* Activity: Should a line below contain the word "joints", report it.

* Data records:
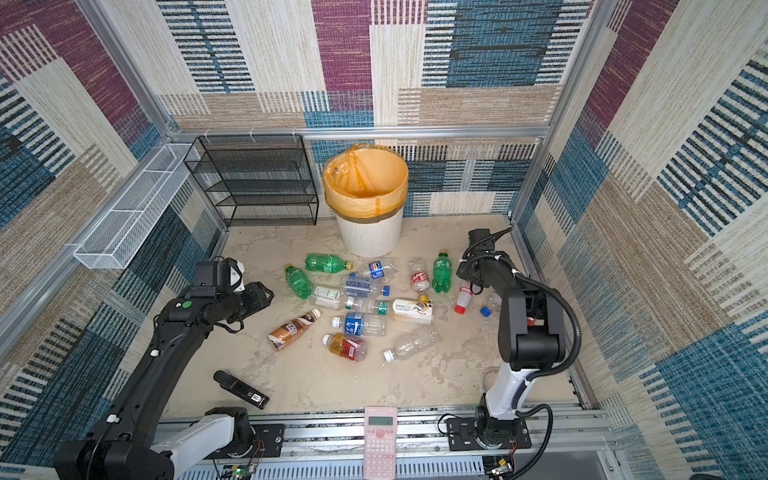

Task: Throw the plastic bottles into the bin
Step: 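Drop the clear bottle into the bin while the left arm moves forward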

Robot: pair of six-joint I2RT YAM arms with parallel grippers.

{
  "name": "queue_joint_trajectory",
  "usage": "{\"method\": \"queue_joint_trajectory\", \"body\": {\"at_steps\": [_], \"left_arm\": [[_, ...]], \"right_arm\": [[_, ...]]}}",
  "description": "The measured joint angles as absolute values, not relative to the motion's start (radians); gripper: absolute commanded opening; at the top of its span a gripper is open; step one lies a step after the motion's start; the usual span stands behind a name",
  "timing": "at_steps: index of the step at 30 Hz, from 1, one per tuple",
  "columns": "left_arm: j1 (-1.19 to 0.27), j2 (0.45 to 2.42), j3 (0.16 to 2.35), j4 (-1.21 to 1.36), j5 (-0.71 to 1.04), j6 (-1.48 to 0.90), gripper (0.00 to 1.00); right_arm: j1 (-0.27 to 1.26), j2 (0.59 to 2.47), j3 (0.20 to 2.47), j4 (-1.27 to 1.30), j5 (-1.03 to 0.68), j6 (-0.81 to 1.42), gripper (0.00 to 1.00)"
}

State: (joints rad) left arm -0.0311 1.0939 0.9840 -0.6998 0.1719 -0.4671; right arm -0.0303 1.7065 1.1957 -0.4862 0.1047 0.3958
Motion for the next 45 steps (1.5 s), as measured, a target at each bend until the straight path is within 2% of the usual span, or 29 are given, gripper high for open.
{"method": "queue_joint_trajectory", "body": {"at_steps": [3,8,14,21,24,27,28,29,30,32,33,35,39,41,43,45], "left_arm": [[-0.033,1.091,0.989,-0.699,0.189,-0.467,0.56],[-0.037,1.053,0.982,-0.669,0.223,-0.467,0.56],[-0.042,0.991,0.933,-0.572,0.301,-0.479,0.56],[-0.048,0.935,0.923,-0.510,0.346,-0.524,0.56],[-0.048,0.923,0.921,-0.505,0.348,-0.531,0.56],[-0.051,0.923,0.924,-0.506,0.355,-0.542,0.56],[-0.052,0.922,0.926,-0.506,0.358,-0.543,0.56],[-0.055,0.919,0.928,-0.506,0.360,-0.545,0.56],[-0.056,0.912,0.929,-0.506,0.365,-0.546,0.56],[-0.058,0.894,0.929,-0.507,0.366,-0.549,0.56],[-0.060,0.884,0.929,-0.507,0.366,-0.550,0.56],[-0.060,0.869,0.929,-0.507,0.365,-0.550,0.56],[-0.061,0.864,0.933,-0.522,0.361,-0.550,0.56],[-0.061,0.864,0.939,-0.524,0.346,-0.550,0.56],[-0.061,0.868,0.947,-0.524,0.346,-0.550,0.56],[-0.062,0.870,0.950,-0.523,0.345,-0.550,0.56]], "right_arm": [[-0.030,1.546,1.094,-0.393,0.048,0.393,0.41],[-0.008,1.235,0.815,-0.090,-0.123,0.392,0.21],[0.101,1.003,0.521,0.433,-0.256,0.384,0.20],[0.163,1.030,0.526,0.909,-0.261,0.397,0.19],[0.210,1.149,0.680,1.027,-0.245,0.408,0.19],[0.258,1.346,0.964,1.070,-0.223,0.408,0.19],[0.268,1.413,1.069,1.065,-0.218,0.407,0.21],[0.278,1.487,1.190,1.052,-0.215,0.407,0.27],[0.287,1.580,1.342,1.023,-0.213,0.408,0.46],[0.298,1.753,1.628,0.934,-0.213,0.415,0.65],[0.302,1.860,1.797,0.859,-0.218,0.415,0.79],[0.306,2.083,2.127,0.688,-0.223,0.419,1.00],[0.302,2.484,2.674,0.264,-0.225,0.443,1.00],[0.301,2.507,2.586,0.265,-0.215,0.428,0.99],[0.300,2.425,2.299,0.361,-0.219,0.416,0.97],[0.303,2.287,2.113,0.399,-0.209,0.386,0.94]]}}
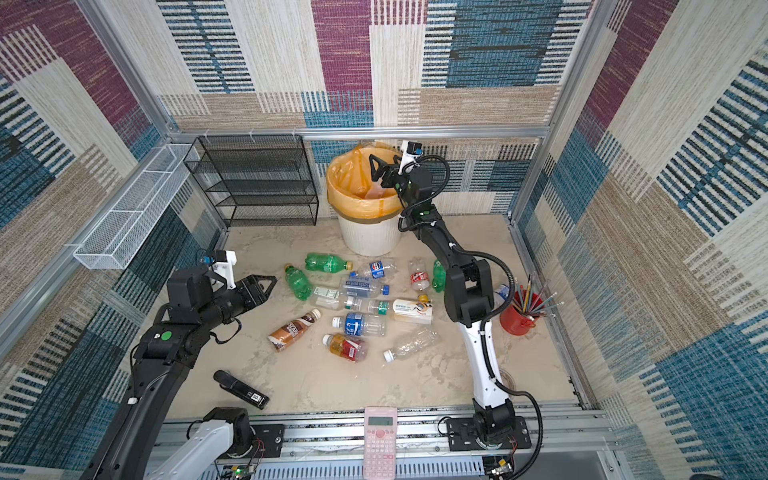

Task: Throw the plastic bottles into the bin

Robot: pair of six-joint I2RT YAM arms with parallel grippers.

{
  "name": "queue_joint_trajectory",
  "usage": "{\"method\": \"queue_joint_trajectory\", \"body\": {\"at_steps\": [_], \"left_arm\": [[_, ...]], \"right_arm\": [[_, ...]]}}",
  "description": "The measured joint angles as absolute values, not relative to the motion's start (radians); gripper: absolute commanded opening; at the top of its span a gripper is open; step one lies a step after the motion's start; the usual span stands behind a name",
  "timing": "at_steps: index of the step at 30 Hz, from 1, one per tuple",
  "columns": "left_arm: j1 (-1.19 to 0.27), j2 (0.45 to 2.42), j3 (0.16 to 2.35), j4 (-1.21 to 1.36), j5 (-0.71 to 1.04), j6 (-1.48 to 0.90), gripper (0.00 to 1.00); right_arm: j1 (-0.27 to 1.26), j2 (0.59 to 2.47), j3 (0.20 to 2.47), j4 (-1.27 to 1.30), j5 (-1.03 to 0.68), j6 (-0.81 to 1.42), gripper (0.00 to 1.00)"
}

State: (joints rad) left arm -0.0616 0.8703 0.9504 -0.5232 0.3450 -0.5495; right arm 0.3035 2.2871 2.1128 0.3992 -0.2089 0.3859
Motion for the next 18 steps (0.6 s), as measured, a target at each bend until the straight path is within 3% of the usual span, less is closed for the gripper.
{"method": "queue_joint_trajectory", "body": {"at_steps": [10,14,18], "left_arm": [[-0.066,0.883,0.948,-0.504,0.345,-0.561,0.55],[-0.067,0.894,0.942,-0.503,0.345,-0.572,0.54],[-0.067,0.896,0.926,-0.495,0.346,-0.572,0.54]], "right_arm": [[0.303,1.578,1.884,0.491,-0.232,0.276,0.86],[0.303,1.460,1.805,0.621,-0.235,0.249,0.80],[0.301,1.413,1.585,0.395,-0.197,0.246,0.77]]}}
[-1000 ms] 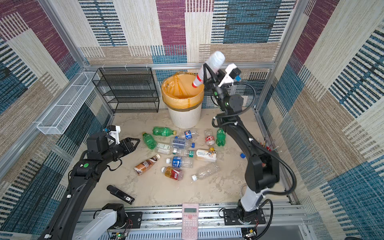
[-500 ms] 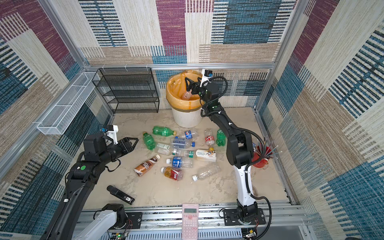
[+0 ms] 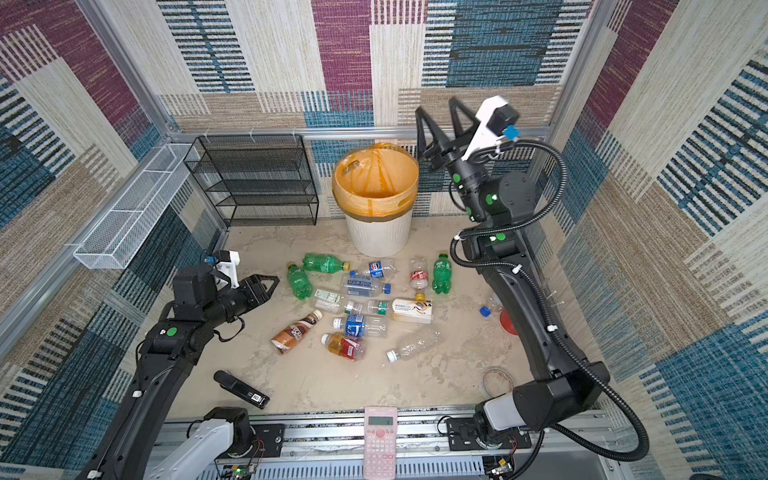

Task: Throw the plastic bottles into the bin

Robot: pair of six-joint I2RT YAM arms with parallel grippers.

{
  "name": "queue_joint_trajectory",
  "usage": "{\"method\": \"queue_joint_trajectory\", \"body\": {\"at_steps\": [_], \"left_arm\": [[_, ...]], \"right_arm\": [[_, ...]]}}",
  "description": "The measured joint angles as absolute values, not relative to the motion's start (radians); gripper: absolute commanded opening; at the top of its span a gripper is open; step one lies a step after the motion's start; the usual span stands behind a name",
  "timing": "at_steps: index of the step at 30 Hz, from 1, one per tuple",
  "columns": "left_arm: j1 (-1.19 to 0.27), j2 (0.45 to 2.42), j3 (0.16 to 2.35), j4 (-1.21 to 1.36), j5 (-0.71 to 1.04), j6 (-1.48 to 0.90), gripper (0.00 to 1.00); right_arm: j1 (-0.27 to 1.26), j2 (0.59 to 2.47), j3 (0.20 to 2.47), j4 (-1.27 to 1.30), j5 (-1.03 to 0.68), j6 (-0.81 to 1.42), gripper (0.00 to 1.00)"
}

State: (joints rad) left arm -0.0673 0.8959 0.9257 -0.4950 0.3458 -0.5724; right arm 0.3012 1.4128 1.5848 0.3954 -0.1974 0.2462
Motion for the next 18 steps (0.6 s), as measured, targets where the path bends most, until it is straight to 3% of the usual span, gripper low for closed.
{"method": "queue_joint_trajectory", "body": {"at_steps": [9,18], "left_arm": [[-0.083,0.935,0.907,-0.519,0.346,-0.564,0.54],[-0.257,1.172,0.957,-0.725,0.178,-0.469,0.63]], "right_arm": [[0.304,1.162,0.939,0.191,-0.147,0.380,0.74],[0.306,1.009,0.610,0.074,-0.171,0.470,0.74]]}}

* Task output:
State: (joints rad) left arm -0.0311 1.0939 0.9840 -0.6998 0.1719 -0.4671; right arm -0.0303 1.7065 1.1957 -0.4862 0.1047 0.3958
State: (joints rad) left arm -0.0616 0.8703 0.9504 -0.5232 0.3450 -0.5495; right arm 0.3035 2.2871 2.1128 0.3992 -0.2089 0.3859
State: (joints rad) left arm -0.0673 0.8959 0.9257 -0.4950 0.3458 -0.5724; right arm 0.3012 1.4128 1.5848 0.3954 -0.1974 0.2462

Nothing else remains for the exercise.